WORK TASK — Check every line of the data for the string "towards" and copy the ones that have it.
-- -- --
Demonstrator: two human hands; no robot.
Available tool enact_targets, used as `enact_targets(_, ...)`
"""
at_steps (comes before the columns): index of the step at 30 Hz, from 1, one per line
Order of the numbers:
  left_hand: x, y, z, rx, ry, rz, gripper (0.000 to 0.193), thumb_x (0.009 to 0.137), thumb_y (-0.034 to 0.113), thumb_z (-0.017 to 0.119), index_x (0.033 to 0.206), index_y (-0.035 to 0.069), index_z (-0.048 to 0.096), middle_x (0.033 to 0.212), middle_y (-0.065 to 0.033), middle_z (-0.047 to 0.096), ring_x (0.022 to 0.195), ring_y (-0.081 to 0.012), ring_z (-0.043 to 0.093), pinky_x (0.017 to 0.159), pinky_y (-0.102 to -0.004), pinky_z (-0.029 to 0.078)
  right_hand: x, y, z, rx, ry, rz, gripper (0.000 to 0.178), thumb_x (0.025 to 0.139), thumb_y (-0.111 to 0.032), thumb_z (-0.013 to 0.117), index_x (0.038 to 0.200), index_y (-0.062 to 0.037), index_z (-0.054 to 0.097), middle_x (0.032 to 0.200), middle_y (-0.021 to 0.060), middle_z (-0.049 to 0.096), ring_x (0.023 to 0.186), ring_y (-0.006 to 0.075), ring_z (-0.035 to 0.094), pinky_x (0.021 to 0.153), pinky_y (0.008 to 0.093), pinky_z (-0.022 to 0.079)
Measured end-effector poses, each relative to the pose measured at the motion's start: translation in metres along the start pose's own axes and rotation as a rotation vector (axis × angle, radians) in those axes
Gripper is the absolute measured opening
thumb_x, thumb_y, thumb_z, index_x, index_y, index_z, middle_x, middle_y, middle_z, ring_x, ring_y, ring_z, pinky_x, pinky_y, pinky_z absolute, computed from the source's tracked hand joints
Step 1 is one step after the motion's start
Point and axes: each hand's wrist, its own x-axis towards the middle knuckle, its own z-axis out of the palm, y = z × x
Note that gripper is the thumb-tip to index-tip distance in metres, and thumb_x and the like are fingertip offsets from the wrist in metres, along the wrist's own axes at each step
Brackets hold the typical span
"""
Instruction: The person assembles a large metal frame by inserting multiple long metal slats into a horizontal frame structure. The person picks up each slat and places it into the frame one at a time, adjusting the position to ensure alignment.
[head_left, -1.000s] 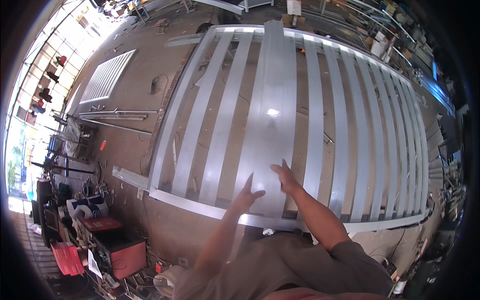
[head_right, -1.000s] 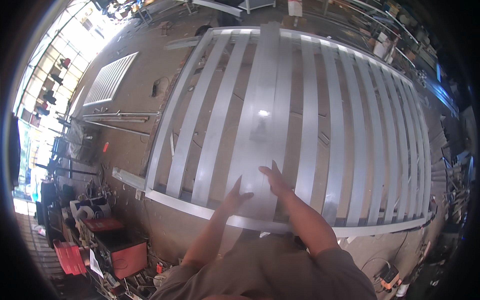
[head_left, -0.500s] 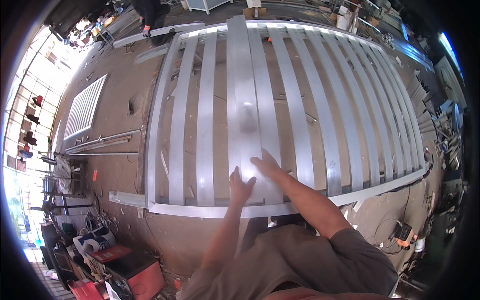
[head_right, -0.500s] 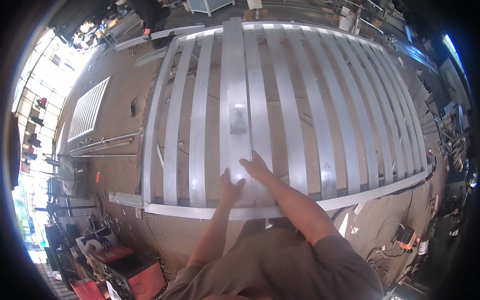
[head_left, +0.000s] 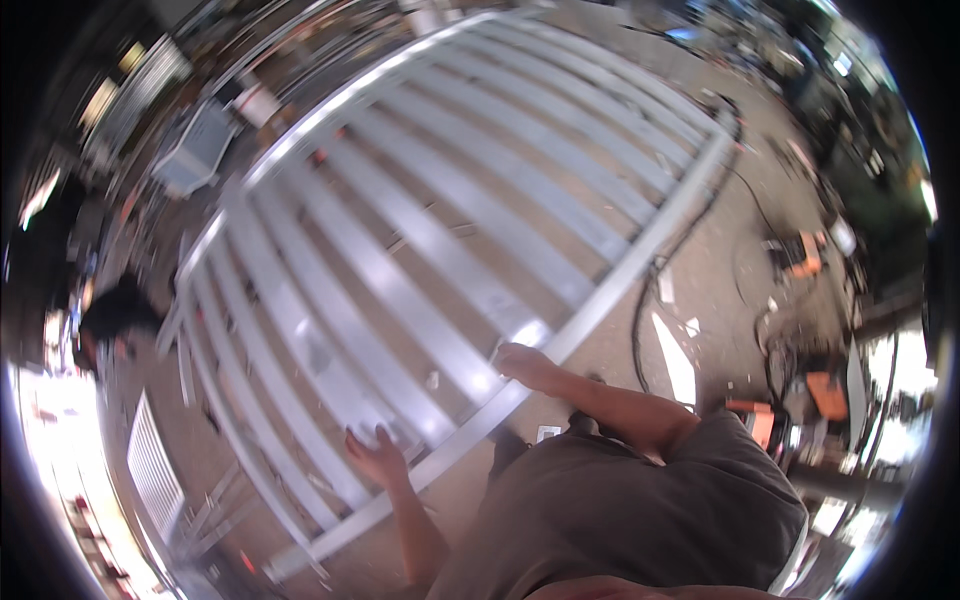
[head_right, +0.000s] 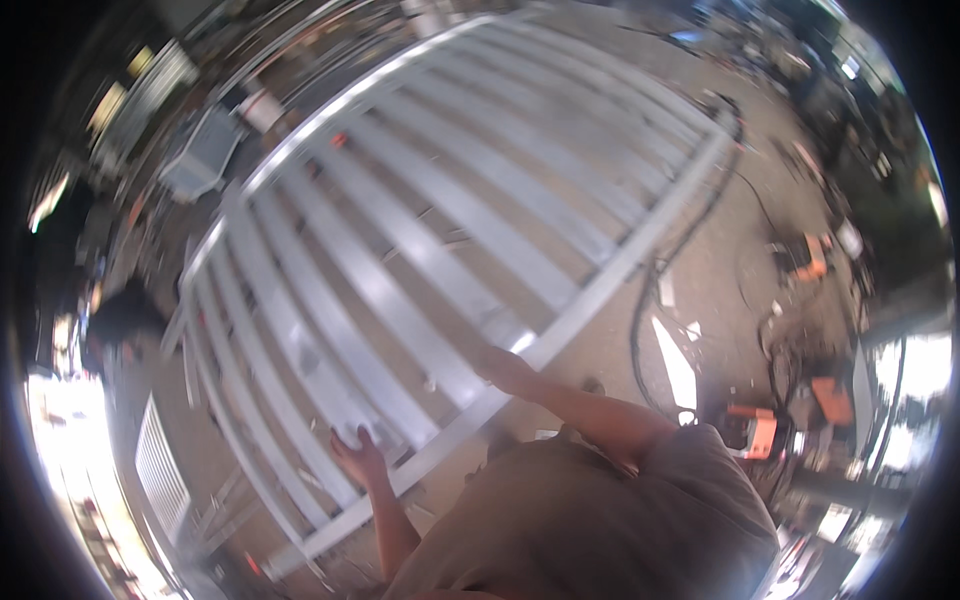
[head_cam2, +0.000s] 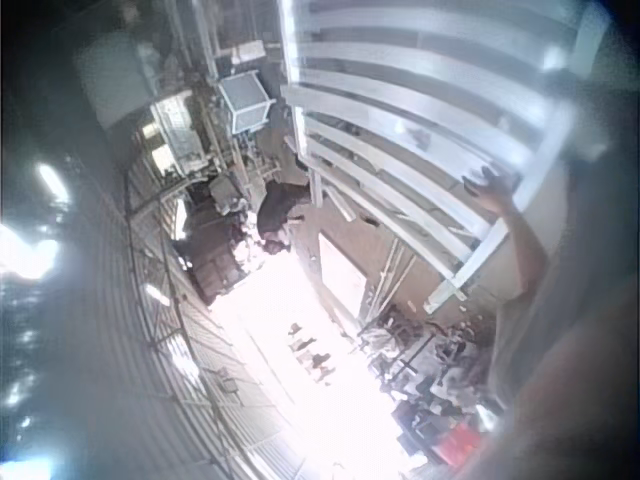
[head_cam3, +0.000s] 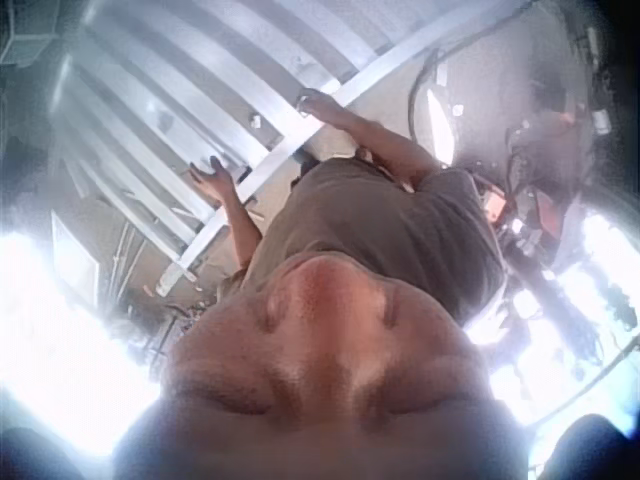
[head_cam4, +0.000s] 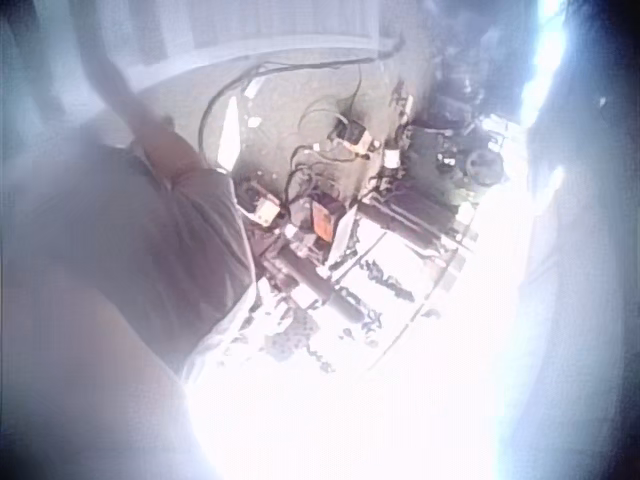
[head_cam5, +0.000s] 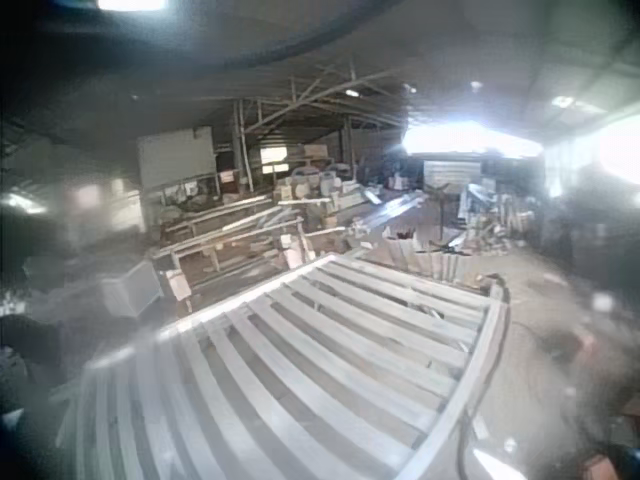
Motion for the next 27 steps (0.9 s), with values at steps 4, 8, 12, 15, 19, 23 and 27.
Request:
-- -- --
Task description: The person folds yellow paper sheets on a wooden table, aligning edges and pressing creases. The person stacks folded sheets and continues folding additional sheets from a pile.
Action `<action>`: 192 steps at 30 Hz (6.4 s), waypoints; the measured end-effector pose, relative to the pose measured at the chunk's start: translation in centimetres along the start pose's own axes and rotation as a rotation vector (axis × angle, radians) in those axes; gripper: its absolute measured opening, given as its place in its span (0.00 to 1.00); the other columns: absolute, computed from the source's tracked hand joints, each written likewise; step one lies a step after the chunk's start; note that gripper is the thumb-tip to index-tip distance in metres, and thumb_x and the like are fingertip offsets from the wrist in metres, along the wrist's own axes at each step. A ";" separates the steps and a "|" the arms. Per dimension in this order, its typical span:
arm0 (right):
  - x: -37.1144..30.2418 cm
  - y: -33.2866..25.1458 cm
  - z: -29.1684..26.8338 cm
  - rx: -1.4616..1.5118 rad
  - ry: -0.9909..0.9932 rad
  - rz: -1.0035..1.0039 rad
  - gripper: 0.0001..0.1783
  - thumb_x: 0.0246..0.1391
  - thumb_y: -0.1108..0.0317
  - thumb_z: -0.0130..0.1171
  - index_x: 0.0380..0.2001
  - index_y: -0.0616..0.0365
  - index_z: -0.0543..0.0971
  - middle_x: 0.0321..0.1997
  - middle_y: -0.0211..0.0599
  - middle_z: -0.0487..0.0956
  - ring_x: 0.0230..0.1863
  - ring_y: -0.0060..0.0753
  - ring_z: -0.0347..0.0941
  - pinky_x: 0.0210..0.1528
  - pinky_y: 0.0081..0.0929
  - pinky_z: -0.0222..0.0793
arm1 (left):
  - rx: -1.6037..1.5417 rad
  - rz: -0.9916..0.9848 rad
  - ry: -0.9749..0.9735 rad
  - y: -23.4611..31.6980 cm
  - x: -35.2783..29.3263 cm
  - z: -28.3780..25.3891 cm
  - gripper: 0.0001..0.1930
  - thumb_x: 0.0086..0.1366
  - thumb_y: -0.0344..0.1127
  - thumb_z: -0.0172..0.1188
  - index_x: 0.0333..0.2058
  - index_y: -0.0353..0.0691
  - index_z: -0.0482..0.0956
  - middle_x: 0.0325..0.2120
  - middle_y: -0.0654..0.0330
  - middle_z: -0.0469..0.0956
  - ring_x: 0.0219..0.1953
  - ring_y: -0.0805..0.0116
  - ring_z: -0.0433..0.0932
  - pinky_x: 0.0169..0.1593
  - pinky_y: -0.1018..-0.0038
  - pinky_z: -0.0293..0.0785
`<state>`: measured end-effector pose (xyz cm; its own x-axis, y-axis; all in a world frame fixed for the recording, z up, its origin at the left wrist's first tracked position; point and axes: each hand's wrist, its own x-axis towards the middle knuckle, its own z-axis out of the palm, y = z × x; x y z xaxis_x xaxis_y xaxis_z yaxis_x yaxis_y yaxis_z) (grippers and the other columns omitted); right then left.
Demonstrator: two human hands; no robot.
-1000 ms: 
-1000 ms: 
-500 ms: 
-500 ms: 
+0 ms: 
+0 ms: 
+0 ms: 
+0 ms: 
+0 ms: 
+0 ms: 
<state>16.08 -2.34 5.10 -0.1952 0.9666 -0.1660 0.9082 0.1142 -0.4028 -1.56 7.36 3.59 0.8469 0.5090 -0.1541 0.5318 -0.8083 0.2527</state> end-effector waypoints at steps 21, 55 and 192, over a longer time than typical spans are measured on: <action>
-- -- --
SOLUTION TO THIS TASK —
Point and axes: each hand's wrist, its own x-axis towards the middle knuckle, its own z-axis out of the palm, y = z × x
`<state>`: measured end-effector pose (xyz cm; its own x-axis, y-axis; all in a world frame fixed for the recording, z up, its origin at the left wrist's first tracked position; point and axes: each hand's wrist, its own x-axis towards the middle knuckle, its own z-axis out of the palm, y = z × x; x y z xaxis_x xaxis_y xaxis_z yaxis_x yaxis_y yaxis_z) (grippers and the other columns omitted); right then left.

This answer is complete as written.